The present invention relates to a mobile phone that the process of screen update is to be done with buffers, such as a single buffer or a double buffer.

BACKGROUND

It is known to asynchronously perform writing to the frame buffer and reading of display data therefrom where the display refresh rate and the display memory (frame buffer, from now on) are configured as one set (single buffer). In this case, tearing is to occur upon each update in the case that update is in the same direction wherein those overlap in timing or that update is in directions rotated by 90 degrees.

Tearing refers to a phenomenon causing the user to perceive flickers because display different in time is made simultaneously in the upper and lower regions or in the right-side and left-side regions of the display screen because of the deviation caused between the timing of updating screen data and the timing thereof onto the display. Usually, tearing is observed as a linear form in the same direction of update where writing and reading are in an intersection at 0 degree, and as an oblique line where writing and reading are in an intersection at 90 degree.

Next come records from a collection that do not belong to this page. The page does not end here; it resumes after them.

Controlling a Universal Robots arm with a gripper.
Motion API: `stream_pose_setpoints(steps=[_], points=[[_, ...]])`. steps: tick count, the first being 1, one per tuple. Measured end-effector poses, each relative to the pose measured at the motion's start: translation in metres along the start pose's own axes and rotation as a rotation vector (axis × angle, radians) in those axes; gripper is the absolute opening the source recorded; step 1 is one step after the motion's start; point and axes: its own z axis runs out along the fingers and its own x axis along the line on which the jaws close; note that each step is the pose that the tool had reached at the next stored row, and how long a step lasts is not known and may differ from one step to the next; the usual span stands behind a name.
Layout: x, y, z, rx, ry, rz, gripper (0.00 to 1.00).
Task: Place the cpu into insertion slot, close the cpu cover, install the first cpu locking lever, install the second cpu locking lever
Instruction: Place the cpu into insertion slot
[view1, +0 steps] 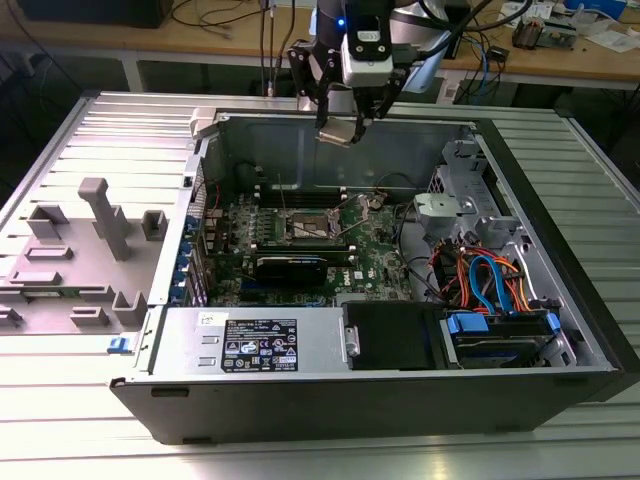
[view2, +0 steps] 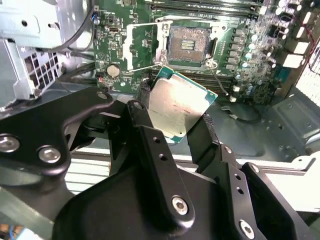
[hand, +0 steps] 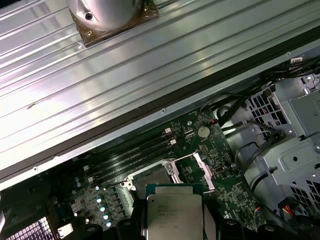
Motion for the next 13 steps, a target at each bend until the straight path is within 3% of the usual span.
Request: stream_pose_setpoints(steps=[7, 13], points=[[-0.0001, -0.0006, 0.0062, -0.0005, -0.0047, 0.063, 0.54], [-0.0003, -0.0013, 0.0146, -0.0014, -0.0126, 0.188, 0.54]])
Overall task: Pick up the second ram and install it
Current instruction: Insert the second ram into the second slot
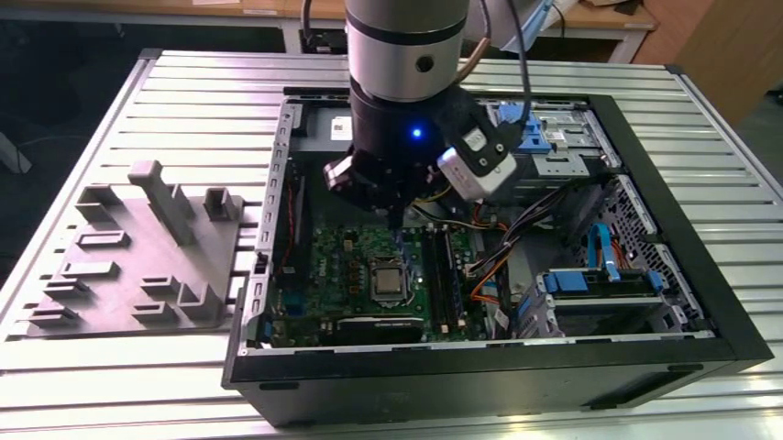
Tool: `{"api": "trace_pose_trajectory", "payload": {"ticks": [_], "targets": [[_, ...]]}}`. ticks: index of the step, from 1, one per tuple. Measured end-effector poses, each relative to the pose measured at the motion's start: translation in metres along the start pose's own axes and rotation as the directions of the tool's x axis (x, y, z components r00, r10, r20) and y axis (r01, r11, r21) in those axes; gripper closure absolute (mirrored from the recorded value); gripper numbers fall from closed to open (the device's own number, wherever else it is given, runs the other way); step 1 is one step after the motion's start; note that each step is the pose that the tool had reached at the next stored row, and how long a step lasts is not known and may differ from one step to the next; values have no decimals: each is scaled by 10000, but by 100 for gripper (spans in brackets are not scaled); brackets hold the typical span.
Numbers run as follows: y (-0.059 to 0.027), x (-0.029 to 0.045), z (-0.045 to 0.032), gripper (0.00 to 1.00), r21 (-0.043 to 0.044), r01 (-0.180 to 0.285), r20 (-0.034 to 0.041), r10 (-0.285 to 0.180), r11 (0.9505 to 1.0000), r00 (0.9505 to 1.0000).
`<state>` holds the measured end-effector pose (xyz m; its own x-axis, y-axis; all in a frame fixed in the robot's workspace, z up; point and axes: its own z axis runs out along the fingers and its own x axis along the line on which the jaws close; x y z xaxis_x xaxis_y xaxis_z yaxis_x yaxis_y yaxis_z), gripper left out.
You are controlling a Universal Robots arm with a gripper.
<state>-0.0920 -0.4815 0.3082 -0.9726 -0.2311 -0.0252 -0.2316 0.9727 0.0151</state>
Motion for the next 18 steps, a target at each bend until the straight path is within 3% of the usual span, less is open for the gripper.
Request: {"api": "trace_pose_trajectory", "payload": {"ticks": [4, 9, 18], "targets": [[0, 0, 4, 89, 18, -729, 12, 729, 9973, 9973], [0, 0, 8, 89, 39, -1598, 27, 1598, 9871, 9871], [-1, -5, 12, 89, 41, -1747, 31, 1747, 9846, 9846]]}}
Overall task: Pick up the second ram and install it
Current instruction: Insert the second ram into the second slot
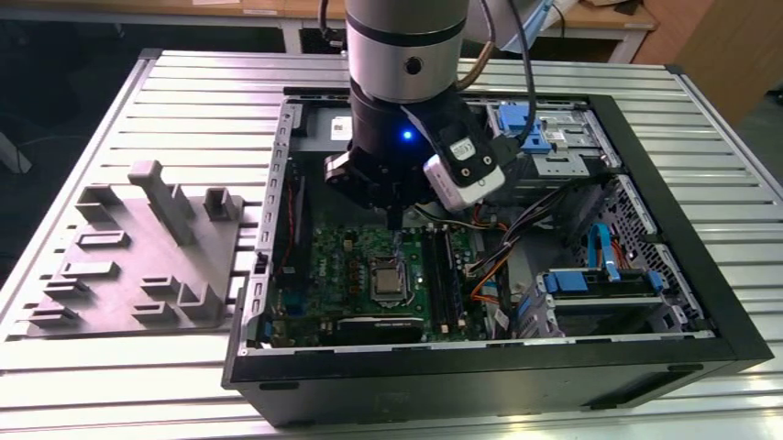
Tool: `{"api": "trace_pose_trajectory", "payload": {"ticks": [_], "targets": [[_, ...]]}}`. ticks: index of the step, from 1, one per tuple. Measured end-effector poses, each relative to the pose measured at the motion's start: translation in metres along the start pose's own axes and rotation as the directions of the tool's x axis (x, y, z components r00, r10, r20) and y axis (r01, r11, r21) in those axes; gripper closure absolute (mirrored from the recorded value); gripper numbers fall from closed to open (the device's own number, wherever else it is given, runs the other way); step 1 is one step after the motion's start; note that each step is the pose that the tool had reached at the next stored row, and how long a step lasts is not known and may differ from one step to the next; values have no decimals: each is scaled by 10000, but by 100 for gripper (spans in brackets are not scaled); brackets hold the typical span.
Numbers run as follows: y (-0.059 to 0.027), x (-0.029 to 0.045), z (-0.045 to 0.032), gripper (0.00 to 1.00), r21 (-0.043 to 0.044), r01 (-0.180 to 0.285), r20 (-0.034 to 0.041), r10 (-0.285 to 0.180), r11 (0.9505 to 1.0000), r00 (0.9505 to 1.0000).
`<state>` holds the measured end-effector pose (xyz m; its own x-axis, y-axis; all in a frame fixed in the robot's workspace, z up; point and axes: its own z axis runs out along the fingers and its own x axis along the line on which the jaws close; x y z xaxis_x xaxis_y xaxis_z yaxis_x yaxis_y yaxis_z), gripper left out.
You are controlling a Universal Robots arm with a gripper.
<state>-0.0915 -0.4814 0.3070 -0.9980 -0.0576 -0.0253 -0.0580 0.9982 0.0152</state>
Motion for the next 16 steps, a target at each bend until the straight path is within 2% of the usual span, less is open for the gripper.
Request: {"api": "trace_pose_trajectory", "payload": {"ticks": [10, 16], "targets": [[-5, -59, 34, 89, 5, -258, 4, 258, 9997, 9997], [-11, -163, 59, 89, 6, -276, 4, 276, 9996, 9996]]}}
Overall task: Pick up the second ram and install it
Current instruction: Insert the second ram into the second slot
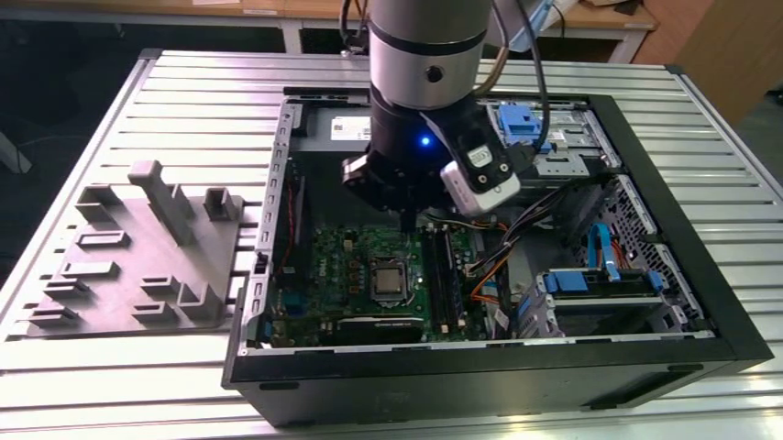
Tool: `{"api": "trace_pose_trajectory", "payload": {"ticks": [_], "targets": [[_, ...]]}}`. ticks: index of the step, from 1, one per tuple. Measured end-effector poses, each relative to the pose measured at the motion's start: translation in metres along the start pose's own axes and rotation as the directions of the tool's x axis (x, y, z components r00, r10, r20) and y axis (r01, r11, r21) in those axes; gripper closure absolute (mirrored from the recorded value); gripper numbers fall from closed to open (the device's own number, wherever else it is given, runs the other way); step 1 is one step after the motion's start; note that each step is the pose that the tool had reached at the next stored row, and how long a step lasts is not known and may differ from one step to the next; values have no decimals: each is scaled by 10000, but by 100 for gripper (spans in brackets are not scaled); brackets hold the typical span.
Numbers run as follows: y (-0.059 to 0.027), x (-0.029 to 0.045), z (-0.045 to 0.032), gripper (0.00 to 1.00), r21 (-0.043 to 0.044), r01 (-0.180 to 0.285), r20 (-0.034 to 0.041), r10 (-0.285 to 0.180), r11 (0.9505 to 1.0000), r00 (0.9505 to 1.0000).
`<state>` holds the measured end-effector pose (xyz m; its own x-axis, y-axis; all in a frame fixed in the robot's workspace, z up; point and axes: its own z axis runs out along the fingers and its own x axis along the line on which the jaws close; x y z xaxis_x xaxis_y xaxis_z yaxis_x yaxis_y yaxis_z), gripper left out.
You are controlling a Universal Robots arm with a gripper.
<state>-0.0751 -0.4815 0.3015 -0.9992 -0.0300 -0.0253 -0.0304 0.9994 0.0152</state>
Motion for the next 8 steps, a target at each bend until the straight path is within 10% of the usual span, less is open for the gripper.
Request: {"api": "trace_pose_trajectory", "payload": {"ticks": [8], "targets": [[-5, -121, 44, 89, 0, -26, 0, 26, 10000, 10000]]}}
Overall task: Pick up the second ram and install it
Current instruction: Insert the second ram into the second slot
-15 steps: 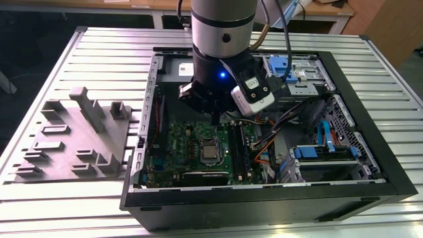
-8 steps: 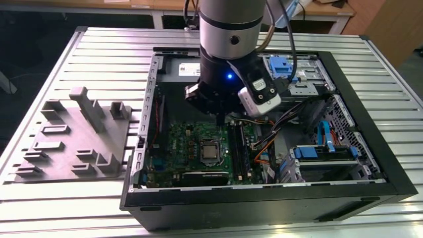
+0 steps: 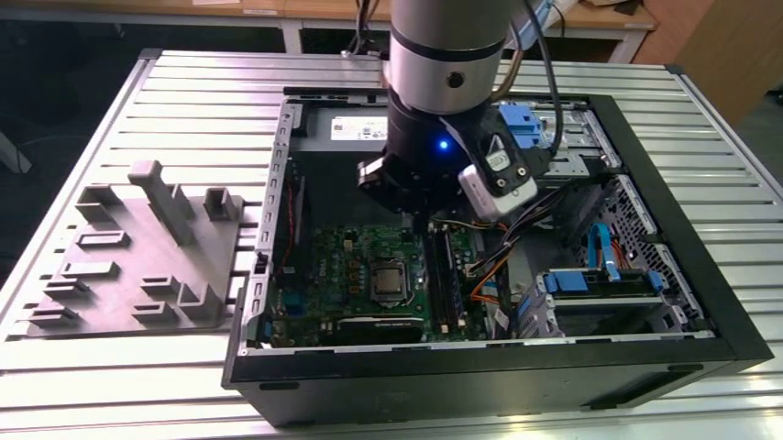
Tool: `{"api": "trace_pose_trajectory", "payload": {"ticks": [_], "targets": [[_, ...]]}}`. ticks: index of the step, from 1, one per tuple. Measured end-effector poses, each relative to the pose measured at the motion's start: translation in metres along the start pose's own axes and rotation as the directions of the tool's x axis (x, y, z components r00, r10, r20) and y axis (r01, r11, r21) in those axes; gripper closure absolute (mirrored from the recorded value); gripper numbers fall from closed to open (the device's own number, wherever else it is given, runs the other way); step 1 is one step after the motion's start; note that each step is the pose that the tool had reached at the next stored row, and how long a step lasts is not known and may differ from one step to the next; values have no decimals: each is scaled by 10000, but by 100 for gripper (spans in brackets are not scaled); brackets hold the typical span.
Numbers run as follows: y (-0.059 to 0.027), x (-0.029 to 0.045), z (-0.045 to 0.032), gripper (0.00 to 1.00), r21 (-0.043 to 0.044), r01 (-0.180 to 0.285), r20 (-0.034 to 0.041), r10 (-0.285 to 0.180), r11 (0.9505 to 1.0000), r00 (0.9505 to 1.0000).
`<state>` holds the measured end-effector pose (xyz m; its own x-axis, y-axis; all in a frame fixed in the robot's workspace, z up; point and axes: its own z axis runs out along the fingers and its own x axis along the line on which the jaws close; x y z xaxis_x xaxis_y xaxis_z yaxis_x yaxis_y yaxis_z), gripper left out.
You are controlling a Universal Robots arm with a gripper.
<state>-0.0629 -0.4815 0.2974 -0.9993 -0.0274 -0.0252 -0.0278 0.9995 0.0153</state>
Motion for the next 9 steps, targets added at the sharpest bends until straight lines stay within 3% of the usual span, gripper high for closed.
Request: {"api": "trace_pose_trajectory", "payload": {"ticks": [9], "targets": [[-5, -140, 51, 89, 1, -28, 1, 28, 10000, 10000]]}}
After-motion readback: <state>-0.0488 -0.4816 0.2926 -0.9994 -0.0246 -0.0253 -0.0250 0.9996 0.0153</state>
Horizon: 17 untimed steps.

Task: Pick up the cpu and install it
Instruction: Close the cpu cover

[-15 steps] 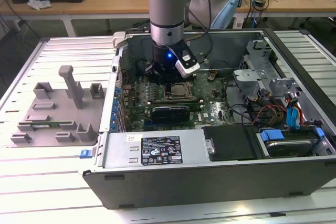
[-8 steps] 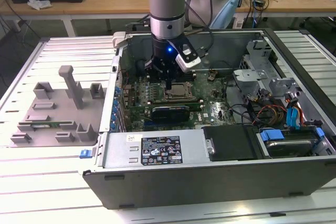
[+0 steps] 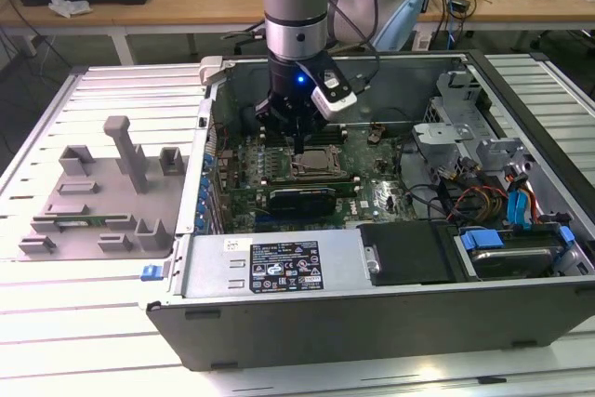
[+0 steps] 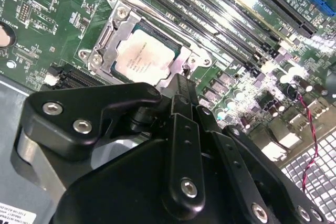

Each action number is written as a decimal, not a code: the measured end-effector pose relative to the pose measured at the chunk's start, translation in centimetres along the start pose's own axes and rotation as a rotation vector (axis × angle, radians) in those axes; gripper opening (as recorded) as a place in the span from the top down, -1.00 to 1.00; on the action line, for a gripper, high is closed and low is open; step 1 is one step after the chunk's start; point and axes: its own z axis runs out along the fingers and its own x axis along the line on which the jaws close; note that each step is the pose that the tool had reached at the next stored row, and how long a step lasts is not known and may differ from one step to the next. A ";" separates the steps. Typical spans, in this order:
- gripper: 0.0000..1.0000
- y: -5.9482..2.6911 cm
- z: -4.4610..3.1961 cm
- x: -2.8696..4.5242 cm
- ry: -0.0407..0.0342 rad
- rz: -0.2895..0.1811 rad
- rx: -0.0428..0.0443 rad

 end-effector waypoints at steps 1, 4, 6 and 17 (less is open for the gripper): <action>0.79 0.00 -0.01 0.00 0.0001 0.000 0.0001; 0.79 -0.01 -0.01 -0.16 0.0003 0.000 0.0004; 0.79 -0.05 0.01 -0.65 0.0001 0.000 0.0002; 0.79 -0.14 -0.85 -2.80 -0.0001 0.000 -0.0002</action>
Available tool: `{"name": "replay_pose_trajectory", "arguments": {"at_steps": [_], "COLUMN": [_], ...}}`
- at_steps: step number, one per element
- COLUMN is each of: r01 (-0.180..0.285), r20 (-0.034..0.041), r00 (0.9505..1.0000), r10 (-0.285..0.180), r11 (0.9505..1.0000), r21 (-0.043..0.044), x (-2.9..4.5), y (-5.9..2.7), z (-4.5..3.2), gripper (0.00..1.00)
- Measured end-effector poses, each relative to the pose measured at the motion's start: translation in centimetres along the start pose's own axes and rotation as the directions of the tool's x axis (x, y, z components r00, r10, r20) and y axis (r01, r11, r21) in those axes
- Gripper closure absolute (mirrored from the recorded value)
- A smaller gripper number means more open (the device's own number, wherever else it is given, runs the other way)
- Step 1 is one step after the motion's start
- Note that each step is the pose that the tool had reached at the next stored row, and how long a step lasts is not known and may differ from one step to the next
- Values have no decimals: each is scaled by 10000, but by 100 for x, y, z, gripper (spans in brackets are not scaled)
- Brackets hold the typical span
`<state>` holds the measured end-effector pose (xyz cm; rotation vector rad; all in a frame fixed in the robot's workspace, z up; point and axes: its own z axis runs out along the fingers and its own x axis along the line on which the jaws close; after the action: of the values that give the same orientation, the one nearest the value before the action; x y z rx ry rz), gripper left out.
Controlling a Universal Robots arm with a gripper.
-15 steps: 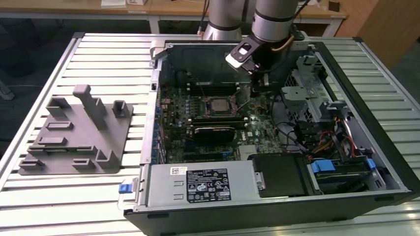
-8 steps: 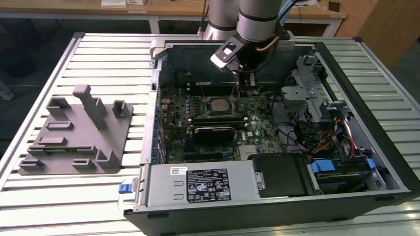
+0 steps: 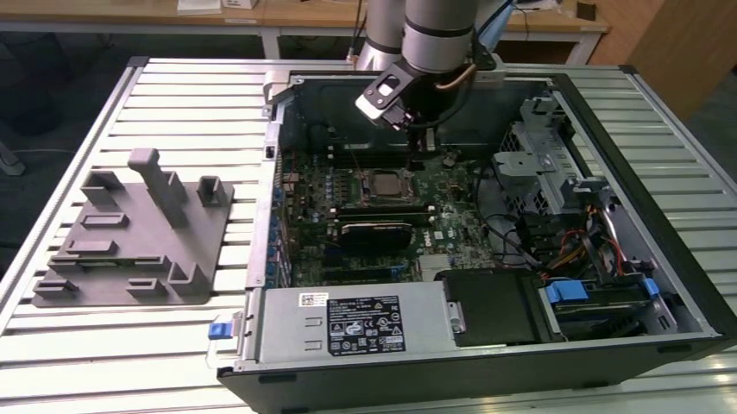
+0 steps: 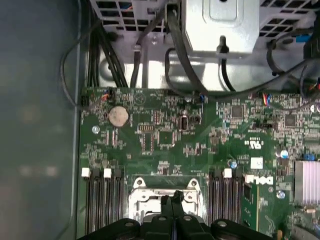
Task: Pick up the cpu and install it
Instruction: 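Close the cpu cover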
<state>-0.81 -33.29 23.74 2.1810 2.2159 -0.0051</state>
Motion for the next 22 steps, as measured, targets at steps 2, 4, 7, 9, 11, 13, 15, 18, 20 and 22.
{"name": "replay_pose_trajectory", "arguments": {"at_steps": [2, 4, 7, 9, 11, 13, 15, 18, 20, 22], "r01": [1, -1, 2, 5, 5, 6, 6, 6, 5, 5], "r20": [-1, -1, -5, -4, -4, -4, -8, -6, -5, -2], "r00": [10000, 10000, 10000, 10000, 10000, 10000, 10000, 10000, 10000, 10000], "r10": [-1, 1, -2, -5, -5, -6, -6, -6, -5, -5], "r11": [10000, 10000, 10000, 9997, 9997, 9997, 9997, 9997, 9997, 9998], "r21": [0, 0, 78, 245, 249, 249, 247, 243, 224, 200], "x": [0, 0, 0, 0, 0, 0, 1, 1, 2, 2], "y": [-3, -5, -6, -6, -6, -6, -15, -50, -91, -138], "z": [0, 0, 2, 4, 4, 5, 17, 42, 54, 63], "gripper": [89, 89, 89, 89, 89, 89, 89, 89, 89, 89]}}
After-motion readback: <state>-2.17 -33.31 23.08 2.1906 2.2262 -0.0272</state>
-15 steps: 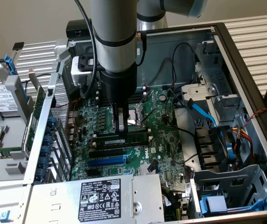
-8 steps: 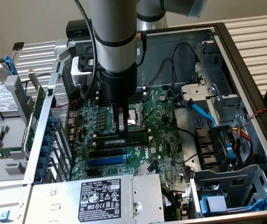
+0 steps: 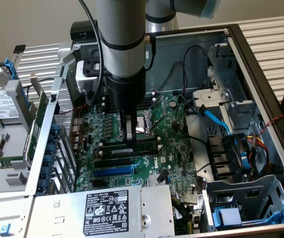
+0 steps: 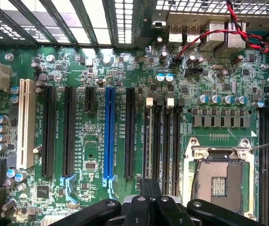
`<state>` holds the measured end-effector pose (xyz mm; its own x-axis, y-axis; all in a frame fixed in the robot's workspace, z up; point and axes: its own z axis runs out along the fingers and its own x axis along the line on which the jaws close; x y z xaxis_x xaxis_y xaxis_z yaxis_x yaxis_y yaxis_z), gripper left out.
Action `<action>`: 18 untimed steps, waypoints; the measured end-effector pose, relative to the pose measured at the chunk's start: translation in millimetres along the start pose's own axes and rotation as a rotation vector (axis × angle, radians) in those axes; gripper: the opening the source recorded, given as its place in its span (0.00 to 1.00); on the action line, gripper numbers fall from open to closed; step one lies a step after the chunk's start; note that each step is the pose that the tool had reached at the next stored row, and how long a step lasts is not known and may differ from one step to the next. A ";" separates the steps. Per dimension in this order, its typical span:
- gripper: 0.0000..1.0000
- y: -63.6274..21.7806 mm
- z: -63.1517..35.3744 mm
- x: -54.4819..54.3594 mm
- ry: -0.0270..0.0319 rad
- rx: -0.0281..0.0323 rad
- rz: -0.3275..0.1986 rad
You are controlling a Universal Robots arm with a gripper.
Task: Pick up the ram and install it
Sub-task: 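Press down the ram until it locks into place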
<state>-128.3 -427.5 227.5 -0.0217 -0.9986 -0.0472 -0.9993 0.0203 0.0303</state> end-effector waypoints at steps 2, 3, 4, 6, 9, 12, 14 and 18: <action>0.11 0.1 0.6 0.1 -0.0004 -0.0003 -0.001; 0.11 0.2 0.9 0.1 -0.0008 -0.0004 -0.002; 0.11 0.2 1.0 0.1 -0.0014 -0.0005 -0.002; 0.11 0.3 1.3 0.0 -0.0028 -0.0005 -0.003; 0.11 0.4 0.5 0.0 -0.0047 0.0000 -0.003; 0.11 0.7 -4.6 -0.3 -0.0043 -0.0004 -0.003; 0.11 0.7 -9.3 -0.4 -0.0044 -0.0004 -0.003; 0.11 0.9 -14.8 -0.7 -0.0044 -0.0004 -0.003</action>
<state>-128.8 -427.5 242.4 -0.0187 -0.9985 -0.0517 -0.9994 0.0172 0.0306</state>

It is disclosed by, for example JP-A-2006-98765, that a refresh rate is decided depending upon whether the image to display is a moving image or a still image in order to avoid such tearing, and that image quality is prevented from being lowered by flickers when displaying a still image content without imparting discomfort to the viewer due to tearing upon displaying a moving image content.

To avoid from tearing, frame buffers may be mounted on two surfaces (double buffer). With a double buffer, writing and reading of display data are made to and from respective, different frame buffers so that the frame buffer is switched over to output the display data upon completion of the writing.

Where display control is performed by using a double-buffer scheme, the display side perform switching of the frame buffer and reads display data therefrom after display data is completely written to the frame buffer. The time required up to display on the screen is longer as compared to the case using a single buffer. Consequently, the user possibly feels, as a depiction delay, the difference in time between user's instruction for display and actual coming into display.

In addition to the pixel density increase and vertically-oriented display of LCD screen such as the WVGA (wide video graphic array) of the mobile phone, there arise situations that, for the browser, etc., the user feels tearing and display process delay more frequently than ever upon update of the LCD screen.

SUMMARY

According to an aspect of the invention, there is provided a mobile phone that a display screen is updated by using a plurality of frame buffers to output update data inputted therein after being temporarily stored, including: a calculating unit configured to calculate an update range of the update data; an input-side switch unit configured to switch a first frame buffer of the plurality of frame buffers to which the update data is to be inputted; and an output-side switch unit configured to switch a second frame buffer of the plurality of frame buffers from which the update data is to be outputted. If the calculated update range is equal to or greater than a predetermined value, the input-side switch unit is connected to the first frame buffer different from the second frame so as to input the update data. If the input-side switch unit completes the input of the update data, the output-side switch unit is connected to the first frame buffer so as to output the update data.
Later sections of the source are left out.